A person too with great love and quiet grace. The truth is that even in a large church, as our California church was, there are still a small number of individuals who keep things going, and that was Diane. Serving meals at funerals. Cleaning up after retreats. Sorting food at the food shelf. There almost without being asked. A dignity and love. An ineffable quality of peace: not a veneer of Orange County glamour but a lasting echo of resilience, perhaps a quality only earned in later years: something I needed and admired as a young mom in my 30s.
Diane I thought I saw at Target. Jennie I thought I saw at church. Another Diane I brushed up against in the grocery store. Sometimes it's men as well though it often seems to be women, women I admired, women I loved, always from church, always with faith as a rock of their lives, despite inevitable loss, grief, and everyday struggle.
***
Sunday is All Saints Sunday in the church, the day we remember the saints of the congregation - the saints of the world. If you're Catholic you have and know many saints. For others of us the term is more ambiguous, though generally you think of those who have died.
I don't think that's wrong. On All Saints Sunday I light a candle for my family members who have died. I grieve, and I give thanks for them and pray for their eternal peace and presence with Jesus.
Still, All Saints is not only for the dead. In his letters to the churches, the Apostle Paul - and other letter writers in the New Testament - wrote to the saints. Writing to the Romans and the Corinthians, Paul says they are "called to be saints," putting sainthood in the category of something we strive for as we live, not merely something we attain as we die.

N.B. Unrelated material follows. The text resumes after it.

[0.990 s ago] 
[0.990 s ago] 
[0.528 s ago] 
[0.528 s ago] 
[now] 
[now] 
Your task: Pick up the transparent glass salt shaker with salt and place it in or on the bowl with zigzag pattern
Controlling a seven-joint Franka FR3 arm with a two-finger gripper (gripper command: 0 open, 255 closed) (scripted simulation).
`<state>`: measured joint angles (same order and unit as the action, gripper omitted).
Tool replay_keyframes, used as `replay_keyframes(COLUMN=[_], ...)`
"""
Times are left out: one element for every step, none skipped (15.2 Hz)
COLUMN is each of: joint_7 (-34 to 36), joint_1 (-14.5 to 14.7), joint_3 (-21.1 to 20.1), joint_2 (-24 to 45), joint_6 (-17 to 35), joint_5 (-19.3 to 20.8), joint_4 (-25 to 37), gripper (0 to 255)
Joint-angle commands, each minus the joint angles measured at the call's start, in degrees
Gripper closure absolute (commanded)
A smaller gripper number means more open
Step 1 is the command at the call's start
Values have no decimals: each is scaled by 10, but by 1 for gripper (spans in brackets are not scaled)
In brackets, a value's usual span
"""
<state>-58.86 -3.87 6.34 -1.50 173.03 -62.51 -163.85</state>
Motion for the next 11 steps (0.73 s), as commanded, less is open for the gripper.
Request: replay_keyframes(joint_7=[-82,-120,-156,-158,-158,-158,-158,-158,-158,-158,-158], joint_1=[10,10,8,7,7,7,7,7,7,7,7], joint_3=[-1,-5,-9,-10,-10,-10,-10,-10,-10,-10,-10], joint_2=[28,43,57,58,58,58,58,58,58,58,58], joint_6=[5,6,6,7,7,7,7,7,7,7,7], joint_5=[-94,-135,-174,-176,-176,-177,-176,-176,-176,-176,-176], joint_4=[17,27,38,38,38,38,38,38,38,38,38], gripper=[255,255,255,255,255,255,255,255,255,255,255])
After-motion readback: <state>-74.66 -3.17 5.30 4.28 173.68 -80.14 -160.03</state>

I like this idea of living saints. I think that's why I see these women, or think I see them, at church or at Target or walking down the street. I think saints - living saints - are part of the presence of God and the Holy Spirit that goes with you in your life.
I like it because I've left many places, many churches, many people who I've loved, and I like to think that part of each of them comes with me, by the power of the Holy Spirit. This All Saints Day, I think God is reminding me by putting them viscerally in my path - so that I can't ignore all the incredible ways God has been present in my life through other people, through the saints of Chicago and Orange County, and Las Vegas and Florida and San Francisco and Kansas City.

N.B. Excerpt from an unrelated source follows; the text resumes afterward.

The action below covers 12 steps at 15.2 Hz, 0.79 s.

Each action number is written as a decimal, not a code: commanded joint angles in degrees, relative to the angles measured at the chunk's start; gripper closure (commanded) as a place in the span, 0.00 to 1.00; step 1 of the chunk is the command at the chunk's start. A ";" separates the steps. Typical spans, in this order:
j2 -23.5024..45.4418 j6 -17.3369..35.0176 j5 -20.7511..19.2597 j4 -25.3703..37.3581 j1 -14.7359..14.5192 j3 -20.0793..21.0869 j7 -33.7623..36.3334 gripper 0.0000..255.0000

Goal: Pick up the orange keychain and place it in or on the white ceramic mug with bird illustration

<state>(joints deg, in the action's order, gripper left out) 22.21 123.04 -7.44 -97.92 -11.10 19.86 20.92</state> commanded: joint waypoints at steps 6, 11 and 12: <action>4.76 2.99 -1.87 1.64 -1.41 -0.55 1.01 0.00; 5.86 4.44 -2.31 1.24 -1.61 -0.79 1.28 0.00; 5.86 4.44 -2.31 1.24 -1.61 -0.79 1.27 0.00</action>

Saints are a reminder to me that God is not only present with us ambiguously, through the wind or the silence or the sound of worship. Saints remind us that God is present in people. God became incarnate - became present - in humanity through the incarnation of Jesus Christ. After Jesus' resurrection, by the power of the Holy Spirit, that gift of incarnation happens, incompletely, again in the saints who we meet. And don't get me wrong, you all have a bit of saint in you, even you - though perhaps from what I've seen it can especially grow and blossom as you get older, if it is not diminished by bitterness or fear.
We do saints a disservice when we force them to be canonized, silenced, only accessible to us from beyond the grave. Saints are more complex than that. They are not only male or female or black or white or North American or Middle Eastern or Asian or Australian or European or South American or African. Saints are the people in your life who God sends with you, by the power of the Holy Spirit, to remind you of God's presence.
Even if they aren't physically with you, you might see them from time to time. I know I do.
For all the Saints. Especially Nancy. And Diane. And Diane. And Jennie. And Irma. And Barbara. And many, many, many, more.